> **EXERCISE DETAILS**: In the listing below, locate the lines that hold the string "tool". Copy those lines.

> **INFORMATION SUPPLIED**:

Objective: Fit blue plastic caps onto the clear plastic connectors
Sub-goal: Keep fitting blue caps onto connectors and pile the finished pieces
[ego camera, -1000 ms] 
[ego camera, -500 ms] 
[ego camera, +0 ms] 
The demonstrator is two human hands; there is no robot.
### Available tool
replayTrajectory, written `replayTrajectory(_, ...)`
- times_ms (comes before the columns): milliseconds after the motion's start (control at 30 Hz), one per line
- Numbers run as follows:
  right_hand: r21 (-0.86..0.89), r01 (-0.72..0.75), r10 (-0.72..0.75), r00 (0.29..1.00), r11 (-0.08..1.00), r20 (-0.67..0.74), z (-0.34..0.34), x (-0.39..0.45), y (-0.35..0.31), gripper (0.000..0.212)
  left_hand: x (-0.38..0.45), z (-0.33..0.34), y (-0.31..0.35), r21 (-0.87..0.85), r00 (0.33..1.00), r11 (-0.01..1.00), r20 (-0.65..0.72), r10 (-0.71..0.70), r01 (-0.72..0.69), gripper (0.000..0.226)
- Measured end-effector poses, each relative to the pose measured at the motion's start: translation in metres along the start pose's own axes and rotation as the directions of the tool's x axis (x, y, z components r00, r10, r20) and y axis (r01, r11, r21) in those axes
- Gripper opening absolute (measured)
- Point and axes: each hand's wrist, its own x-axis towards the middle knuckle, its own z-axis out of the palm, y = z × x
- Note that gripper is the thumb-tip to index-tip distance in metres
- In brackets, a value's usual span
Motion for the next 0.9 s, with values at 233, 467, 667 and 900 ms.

> **EXPECTED OUTPUT**:
### Available tool
- Measured end-effector poses, each relative to the pose measured at the motion's start: translation in metres along the start pose's own axes and rotation as the directions of the tool's x axis (x, y, z components r00, r10, r20) and y axis (r01, r11, r21) in those axes

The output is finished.